**TASK DETAILS**
All lines below containing the string "positions" are to be copied.

Items from a dataset
-- Opening Marker --
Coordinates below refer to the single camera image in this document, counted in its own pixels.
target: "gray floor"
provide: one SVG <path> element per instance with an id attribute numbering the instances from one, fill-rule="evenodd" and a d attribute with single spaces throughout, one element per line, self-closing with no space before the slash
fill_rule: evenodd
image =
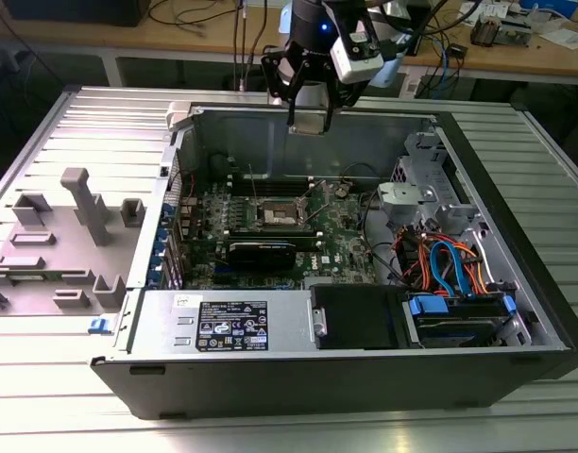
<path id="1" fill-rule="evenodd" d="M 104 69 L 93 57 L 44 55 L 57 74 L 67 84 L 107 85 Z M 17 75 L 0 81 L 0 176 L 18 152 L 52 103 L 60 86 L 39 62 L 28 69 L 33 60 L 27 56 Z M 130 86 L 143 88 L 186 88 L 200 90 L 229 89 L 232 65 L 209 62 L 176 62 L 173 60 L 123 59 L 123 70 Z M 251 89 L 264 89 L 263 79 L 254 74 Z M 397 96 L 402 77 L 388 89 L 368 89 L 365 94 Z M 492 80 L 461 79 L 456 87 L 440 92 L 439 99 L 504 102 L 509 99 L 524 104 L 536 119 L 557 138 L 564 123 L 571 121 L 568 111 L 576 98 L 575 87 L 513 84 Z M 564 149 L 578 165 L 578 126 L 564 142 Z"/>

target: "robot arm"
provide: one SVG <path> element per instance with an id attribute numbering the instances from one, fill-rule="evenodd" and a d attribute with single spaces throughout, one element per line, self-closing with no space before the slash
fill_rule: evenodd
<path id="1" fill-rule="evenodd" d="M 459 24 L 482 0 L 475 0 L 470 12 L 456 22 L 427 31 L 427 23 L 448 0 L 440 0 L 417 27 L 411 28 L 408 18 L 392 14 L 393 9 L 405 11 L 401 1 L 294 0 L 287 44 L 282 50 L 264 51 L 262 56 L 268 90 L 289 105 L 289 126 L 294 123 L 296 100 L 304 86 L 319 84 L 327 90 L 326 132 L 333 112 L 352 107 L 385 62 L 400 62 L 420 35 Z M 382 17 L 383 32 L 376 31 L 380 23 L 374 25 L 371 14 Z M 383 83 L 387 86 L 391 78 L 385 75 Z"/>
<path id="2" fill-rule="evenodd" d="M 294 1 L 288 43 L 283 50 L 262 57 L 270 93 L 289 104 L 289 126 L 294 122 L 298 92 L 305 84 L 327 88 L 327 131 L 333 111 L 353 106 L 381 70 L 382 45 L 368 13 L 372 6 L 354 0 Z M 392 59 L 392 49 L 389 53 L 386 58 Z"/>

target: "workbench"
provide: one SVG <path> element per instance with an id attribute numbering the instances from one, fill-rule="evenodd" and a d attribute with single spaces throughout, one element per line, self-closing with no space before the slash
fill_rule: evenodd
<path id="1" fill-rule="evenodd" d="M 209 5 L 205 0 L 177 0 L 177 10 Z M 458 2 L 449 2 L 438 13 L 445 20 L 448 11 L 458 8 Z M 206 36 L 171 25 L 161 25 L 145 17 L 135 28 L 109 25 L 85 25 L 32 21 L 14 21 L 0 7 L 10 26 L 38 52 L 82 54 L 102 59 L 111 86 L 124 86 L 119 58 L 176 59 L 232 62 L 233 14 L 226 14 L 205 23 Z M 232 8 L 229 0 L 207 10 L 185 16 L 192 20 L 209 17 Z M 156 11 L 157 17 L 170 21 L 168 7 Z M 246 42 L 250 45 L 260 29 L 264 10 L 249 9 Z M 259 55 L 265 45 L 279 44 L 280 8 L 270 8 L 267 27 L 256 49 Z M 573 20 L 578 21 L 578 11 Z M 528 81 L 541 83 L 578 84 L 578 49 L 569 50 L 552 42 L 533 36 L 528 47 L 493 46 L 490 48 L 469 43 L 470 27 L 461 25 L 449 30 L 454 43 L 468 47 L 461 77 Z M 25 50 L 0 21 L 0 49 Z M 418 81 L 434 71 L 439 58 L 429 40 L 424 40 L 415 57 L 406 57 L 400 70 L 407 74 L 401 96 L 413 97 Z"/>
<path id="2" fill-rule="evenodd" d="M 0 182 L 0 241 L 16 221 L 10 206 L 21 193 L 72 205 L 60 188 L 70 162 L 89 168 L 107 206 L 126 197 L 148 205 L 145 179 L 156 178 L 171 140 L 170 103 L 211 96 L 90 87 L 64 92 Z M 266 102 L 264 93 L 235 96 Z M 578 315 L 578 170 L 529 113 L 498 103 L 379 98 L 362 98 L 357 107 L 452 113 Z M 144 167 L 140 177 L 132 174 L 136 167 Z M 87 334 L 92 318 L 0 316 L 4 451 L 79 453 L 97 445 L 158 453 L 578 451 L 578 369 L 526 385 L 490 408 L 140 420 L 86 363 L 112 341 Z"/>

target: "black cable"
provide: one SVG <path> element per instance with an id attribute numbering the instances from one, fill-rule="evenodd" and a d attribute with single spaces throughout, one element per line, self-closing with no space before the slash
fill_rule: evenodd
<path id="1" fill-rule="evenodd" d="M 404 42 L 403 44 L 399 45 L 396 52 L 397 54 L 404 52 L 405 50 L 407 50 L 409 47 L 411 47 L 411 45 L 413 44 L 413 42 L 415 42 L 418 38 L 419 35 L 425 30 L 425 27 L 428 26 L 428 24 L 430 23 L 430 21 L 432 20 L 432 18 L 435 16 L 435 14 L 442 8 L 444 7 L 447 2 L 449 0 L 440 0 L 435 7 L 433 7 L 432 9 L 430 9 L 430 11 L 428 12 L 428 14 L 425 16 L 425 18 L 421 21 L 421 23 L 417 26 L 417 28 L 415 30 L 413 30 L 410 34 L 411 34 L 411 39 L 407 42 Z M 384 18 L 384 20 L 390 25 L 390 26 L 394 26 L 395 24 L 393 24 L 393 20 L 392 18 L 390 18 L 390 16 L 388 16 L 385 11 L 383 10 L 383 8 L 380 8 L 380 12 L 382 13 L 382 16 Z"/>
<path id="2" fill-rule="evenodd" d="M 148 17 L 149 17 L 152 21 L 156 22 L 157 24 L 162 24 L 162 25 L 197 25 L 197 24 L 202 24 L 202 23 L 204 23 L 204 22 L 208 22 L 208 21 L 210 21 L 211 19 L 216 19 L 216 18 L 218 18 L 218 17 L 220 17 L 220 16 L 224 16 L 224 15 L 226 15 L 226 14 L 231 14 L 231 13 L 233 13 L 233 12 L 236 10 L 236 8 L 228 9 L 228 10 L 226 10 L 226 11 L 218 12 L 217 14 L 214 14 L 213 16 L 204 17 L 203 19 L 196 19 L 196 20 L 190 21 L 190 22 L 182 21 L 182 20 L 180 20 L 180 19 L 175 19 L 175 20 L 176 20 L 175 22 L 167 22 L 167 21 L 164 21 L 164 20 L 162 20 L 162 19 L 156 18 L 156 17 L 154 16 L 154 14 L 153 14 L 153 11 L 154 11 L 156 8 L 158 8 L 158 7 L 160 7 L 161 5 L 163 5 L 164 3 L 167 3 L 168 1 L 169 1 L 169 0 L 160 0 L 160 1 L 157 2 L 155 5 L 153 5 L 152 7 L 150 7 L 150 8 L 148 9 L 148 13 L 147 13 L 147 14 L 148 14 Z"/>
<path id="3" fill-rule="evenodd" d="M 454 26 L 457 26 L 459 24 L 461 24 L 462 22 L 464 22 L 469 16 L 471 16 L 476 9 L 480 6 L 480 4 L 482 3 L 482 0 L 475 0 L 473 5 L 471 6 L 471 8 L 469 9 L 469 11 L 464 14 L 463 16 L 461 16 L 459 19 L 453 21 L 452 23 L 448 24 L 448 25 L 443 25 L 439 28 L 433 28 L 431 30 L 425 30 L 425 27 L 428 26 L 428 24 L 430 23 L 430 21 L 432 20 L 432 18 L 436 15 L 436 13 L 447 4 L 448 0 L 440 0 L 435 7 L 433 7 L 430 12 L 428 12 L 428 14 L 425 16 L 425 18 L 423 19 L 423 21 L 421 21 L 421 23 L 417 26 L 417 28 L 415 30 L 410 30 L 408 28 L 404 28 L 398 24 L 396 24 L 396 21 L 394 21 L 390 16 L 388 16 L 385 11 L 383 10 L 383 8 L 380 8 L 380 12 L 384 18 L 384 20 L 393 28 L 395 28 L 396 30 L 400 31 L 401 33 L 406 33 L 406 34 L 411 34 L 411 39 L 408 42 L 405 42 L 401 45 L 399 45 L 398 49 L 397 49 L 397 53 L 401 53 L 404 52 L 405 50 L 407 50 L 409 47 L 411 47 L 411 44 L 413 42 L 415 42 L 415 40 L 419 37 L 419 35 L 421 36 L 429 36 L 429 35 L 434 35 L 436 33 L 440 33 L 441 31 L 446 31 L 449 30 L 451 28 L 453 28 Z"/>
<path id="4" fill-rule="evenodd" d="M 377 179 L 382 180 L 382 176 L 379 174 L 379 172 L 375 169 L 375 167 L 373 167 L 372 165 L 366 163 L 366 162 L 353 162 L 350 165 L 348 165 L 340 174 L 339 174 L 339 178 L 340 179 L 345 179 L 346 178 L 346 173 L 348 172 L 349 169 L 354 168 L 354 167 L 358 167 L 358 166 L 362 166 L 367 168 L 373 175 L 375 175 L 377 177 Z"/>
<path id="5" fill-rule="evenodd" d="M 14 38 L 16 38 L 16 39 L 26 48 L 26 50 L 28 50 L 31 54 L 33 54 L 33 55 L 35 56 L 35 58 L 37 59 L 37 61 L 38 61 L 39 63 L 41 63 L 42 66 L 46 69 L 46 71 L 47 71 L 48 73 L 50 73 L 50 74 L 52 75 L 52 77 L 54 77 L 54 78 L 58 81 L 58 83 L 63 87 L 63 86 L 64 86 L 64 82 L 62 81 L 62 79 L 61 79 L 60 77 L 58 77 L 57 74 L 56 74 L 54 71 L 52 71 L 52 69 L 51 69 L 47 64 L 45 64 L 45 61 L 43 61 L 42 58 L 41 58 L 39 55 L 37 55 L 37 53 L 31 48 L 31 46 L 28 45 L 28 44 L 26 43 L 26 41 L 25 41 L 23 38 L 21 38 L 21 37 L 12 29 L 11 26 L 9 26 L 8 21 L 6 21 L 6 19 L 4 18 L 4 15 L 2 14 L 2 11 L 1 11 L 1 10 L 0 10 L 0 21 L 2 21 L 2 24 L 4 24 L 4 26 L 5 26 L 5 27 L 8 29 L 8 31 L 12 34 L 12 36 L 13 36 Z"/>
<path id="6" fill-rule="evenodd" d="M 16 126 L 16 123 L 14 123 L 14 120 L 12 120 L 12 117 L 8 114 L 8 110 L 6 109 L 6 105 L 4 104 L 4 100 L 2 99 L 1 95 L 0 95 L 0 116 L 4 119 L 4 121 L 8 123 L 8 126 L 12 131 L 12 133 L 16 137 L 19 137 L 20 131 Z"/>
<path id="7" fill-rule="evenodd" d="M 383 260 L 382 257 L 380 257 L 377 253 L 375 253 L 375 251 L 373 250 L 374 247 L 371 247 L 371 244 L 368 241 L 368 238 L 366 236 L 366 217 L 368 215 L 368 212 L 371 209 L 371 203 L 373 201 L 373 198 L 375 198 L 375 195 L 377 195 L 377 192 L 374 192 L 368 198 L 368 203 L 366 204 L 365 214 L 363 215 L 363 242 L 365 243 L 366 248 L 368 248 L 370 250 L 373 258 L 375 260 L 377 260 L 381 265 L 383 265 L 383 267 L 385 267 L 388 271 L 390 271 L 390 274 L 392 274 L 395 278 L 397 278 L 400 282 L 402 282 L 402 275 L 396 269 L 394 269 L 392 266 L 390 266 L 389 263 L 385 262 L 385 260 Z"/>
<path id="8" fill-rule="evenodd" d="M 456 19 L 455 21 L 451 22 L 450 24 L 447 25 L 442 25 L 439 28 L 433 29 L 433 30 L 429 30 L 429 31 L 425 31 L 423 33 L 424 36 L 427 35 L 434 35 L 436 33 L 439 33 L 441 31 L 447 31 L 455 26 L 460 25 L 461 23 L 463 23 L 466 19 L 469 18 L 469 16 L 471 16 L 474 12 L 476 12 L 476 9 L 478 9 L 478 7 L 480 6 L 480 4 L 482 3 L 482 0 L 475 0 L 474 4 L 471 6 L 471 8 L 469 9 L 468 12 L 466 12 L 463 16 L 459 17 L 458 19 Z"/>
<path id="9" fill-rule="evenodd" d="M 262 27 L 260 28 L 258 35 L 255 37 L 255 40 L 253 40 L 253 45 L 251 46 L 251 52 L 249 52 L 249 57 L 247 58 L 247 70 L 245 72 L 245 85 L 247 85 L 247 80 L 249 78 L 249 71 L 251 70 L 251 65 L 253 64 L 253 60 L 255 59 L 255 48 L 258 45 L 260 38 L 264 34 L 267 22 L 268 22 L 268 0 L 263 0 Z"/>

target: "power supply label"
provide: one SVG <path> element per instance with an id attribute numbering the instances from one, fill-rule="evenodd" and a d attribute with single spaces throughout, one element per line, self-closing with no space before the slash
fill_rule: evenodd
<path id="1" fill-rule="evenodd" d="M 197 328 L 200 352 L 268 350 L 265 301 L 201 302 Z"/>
-- Closing Marker --
-- Opening Marker --
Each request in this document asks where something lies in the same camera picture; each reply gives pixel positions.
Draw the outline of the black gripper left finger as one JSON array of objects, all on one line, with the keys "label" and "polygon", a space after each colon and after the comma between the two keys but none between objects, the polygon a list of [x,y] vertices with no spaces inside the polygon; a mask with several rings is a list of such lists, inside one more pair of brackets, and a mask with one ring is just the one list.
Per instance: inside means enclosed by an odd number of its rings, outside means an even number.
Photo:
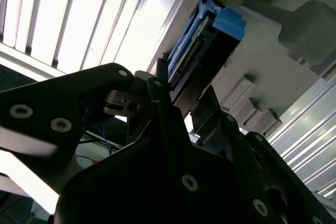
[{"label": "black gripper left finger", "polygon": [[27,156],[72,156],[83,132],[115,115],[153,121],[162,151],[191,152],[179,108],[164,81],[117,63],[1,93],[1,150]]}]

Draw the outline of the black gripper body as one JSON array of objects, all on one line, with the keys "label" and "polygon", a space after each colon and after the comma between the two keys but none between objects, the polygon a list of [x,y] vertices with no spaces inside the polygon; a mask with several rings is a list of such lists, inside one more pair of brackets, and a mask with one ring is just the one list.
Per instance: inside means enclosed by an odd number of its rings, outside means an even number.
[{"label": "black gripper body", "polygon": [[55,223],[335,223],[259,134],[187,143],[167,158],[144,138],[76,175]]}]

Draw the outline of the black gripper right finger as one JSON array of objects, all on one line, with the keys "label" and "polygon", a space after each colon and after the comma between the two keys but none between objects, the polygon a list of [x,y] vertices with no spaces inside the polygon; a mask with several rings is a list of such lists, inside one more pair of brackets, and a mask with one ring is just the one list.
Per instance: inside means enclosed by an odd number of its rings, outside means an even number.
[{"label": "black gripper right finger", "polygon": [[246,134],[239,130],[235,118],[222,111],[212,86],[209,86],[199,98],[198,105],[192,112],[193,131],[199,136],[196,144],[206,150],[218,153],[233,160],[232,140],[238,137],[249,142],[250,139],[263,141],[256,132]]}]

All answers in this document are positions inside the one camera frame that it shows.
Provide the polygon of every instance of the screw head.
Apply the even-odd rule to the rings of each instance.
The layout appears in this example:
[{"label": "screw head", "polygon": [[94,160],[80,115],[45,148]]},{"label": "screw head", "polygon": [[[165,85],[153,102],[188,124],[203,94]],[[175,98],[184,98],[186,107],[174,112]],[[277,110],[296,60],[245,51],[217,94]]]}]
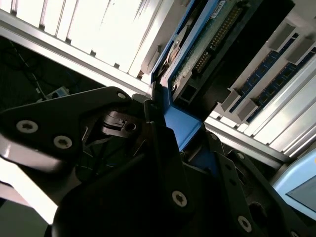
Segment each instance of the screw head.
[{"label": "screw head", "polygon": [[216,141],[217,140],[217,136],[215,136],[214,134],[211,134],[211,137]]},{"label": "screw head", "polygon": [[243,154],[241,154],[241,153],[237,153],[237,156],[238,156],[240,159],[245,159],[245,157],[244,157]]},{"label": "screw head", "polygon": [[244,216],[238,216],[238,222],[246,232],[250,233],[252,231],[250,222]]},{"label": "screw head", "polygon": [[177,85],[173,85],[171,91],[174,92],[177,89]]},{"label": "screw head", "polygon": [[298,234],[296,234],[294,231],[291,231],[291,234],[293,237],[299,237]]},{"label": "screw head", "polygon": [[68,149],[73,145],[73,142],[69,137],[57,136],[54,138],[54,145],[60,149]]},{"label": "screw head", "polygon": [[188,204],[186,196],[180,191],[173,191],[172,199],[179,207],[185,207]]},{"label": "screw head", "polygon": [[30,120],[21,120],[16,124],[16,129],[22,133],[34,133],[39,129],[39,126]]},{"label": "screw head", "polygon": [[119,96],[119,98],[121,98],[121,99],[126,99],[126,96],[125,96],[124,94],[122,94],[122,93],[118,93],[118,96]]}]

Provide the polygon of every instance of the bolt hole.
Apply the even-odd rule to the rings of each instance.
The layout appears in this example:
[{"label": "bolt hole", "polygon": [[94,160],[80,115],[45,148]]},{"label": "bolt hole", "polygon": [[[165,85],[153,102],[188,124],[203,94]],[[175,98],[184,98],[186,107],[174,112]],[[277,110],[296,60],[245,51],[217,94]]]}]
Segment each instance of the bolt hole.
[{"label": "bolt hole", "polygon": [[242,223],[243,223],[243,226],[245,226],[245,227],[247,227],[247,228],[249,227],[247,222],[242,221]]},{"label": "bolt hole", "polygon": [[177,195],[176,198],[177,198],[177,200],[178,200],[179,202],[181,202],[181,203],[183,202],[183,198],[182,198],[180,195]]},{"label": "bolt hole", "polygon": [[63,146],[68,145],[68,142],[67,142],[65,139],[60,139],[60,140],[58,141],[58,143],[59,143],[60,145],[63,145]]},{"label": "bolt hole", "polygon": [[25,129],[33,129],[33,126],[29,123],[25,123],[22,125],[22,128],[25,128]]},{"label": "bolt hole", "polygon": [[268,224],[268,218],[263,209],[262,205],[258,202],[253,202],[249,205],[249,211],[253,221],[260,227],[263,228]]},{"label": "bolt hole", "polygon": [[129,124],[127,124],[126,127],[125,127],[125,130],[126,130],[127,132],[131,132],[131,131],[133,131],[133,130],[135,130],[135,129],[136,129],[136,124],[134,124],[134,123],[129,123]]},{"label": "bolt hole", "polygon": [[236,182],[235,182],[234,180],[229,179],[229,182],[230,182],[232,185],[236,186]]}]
-- Closing Marker --
-- Opening Marker --
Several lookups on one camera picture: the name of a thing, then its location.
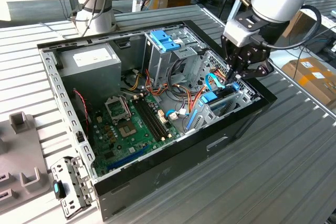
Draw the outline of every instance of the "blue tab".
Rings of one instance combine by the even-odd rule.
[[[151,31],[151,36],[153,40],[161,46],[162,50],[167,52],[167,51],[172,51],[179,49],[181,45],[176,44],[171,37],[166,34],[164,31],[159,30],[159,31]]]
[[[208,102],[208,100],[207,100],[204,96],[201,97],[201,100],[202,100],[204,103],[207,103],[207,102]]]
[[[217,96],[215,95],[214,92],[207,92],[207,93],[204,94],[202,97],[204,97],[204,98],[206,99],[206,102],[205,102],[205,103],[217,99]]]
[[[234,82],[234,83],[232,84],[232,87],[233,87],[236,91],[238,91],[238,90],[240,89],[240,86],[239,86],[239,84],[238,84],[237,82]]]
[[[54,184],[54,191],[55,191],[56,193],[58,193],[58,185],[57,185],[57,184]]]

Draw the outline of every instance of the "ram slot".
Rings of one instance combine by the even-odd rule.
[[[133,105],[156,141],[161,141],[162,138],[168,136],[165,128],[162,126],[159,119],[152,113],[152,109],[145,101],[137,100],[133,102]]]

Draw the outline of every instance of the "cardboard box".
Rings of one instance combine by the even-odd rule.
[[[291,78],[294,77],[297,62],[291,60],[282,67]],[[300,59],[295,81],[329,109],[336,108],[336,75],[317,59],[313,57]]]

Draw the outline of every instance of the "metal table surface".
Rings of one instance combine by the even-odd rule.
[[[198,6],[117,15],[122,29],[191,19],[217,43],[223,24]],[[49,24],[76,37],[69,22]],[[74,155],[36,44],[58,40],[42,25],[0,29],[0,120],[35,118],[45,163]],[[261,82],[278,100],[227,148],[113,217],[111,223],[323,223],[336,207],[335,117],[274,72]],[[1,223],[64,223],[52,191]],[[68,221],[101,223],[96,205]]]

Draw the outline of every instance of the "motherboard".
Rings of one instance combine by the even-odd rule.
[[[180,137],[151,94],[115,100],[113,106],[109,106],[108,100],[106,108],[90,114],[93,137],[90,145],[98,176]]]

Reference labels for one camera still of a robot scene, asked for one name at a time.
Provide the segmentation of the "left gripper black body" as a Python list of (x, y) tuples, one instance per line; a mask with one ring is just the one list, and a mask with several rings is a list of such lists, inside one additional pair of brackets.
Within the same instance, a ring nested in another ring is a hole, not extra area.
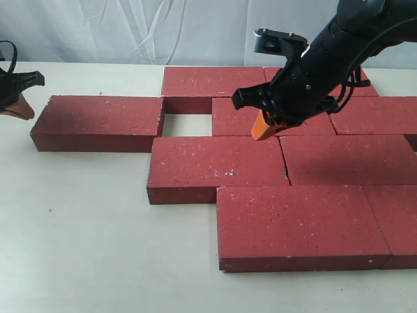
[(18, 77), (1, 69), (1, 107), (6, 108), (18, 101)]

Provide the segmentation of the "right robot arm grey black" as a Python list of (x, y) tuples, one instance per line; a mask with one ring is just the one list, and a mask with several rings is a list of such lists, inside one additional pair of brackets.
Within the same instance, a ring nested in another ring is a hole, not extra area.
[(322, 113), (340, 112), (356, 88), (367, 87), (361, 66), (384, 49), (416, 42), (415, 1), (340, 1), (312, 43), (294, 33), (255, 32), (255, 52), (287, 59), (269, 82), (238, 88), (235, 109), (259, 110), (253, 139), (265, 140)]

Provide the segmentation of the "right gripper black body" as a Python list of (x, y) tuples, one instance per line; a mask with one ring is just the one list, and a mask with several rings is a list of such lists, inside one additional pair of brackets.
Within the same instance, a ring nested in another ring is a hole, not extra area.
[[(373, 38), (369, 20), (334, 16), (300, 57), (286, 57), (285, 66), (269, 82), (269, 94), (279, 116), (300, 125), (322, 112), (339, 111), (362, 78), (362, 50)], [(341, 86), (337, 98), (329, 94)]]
-- Closing Marker --
**SOLUTION TO THIS TASK**
Each request in this document asks where something lies in the same camera picture; each reply gives pixel positions.
All answers in this document are positions inside the one camera frame that it shows.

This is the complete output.